(Beginning of Entries shown)
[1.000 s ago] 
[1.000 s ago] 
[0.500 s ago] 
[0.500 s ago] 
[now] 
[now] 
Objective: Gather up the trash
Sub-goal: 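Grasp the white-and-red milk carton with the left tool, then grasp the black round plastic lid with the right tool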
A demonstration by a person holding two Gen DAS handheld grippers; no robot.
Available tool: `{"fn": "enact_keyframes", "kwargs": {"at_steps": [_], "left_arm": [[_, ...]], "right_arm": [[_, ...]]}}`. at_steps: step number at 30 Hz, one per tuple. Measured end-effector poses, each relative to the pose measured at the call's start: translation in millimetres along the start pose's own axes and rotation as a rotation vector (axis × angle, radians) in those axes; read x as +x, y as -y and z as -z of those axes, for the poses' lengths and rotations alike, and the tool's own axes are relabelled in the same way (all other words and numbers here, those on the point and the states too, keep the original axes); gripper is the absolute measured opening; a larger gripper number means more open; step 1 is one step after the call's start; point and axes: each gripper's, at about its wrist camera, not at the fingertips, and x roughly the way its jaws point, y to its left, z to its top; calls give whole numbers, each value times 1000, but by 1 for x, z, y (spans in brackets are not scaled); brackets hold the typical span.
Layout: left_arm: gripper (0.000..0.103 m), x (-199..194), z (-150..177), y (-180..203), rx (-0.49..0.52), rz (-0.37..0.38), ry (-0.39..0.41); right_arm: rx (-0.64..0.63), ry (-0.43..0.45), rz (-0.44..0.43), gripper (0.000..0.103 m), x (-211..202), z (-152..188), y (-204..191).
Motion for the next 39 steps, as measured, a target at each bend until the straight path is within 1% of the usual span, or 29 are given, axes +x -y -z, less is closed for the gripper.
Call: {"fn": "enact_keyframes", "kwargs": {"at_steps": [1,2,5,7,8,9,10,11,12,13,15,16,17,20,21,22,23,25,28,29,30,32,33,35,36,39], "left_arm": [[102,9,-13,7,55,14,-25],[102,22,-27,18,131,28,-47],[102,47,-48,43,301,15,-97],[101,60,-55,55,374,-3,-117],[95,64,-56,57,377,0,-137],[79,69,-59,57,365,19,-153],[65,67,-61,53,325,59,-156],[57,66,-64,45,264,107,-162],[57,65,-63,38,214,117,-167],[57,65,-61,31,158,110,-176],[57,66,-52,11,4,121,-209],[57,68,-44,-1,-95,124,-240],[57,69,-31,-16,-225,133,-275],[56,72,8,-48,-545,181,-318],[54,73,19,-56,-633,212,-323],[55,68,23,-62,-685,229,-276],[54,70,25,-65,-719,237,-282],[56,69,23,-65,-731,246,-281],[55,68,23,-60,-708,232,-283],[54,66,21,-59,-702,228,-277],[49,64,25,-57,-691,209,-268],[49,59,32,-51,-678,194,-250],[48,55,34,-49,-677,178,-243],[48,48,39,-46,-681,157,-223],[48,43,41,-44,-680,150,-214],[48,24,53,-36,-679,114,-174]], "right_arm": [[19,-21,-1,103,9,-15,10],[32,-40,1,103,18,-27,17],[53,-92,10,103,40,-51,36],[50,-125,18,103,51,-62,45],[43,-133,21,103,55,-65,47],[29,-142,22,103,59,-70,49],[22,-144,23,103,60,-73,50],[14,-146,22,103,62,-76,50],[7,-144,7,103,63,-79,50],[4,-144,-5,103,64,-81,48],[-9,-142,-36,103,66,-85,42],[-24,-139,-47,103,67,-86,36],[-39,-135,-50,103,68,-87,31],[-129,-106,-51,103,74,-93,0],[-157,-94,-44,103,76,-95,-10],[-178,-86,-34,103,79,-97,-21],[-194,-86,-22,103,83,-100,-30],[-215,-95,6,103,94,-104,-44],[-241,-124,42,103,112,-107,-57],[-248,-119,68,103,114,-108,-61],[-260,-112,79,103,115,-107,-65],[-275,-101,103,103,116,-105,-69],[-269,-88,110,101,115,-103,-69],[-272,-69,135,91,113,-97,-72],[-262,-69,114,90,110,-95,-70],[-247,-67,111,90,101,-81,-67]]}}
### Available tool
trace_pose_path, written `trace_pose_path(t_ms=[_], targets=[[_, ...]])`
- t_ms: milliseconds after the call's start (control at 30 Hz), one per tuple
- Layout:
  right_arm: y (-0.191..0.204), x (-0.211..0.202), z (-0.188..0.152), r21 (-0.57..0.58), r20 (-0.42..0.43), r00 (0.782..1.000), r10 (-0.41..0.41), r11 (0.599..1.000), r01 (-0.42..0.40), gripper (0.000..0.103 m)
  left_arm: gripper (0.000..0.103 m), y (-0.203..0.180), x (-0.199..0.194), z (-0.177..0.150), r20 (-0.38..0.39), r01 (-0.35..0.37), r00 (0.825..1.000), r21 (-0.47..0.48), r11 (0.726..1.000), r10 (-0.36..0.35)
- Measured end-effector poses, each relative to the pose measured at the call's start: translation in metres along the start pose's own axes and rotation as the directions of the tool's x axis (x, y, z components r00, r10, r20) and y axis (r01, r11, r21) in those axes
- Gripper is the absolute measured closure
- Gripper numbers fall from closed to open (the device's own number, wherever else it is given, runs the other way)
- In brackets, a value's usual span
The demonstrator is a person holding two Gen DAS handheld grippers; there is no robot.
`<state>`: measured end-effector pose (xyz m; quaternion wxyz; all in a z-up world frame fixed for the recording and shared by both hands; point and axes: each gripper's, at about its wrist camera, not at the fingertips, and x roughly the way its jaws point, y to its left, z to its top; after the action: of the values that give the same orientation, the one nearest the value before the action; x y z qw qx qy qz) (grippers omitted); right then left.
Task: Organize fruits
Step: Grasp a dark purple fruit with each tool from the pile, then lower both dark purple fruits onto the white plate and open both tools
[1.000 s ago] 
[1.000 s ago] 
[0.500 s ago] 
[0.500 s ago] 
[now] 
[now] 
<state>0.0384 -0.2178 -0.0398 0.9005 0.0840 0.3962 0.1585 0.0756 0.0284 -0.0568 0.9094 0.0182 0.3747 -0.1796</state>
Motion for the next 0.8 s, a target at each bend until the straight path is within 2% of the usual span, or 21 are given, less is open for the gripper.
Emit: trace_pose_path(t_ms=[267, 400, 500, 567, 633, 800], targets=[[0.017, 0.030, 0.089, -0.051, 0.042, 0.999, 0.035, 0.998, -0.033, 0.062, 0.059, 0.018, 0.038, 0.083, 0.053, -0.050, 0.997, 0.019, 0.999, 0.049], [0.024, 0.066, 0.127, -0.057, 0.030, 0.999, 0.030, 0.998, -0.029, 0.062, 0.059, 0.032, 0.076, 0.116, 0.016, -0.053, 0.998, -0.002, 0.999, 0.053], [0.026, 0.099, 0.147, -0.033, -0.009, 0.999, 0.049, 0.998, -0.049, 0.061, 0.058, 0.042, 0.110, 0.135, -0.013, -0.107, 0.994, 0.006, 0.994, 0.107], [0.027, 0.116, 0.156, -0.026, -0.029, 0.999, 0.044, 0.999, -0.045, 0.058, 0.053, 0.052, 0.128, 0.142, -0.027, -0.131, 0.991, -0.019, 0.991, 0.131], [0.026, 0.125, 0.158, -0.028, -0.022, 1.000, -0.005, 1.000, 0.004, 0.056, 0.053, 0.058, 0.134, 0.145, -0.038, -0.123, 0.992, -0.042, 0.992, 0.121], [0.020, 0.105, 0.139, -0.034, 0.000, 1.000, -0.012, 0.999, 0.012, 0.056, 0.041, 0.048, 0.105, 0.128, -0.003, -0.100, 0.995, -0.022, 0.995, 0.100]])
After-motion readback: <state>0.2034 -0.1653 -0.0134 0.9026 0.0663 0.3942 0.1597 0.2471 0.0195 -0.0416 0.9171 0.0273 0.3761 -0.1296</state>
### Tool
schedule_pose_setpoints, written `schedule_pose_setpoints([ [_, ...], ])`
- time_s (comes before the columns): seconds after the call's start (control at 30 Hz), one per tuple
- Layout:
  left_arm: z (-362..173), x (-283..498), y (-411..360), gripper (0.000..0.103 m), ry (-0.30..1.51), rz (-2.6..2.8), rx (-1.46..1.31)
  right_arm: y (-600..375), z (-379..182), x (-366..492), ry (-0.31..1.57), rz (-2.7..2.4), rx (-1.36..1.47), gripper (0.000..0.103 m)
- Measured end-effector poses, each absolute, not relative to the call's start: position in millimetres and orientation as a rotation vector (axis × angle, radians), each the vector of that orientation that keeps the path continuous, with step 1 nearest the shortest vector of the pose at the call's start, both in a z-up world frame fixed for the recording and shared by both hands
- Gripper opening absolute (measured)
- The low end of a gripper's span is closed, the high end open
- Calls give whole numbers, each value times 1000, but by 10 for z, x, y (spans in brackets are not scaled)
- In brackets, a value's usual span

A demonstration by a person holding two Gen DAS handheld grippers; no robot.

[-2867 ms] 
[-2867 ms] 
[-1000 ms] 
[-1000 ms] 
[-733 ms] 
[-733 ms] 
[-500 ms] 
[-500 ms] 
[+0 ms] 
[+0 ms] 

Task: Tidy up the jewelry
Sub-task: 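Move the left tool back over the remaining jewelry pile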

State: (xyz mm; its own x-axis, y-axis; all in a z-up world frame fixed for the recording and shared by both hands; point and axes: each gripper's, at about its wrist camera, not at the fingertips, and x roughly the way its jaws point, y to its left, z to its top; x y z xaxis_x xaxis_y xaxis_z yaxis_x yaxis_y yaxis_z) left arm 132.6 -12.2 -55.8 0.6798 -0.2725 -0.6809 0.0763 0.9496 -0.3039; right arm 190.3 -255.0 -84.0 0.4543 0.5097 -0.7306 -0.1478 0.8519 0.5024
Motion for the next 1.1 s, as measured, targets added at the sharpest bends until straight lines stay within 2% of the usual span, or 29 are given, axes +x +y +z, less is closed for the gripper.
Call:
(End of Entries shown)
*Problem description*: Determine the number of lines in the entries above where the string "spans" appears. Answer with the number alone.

*Response area*: 2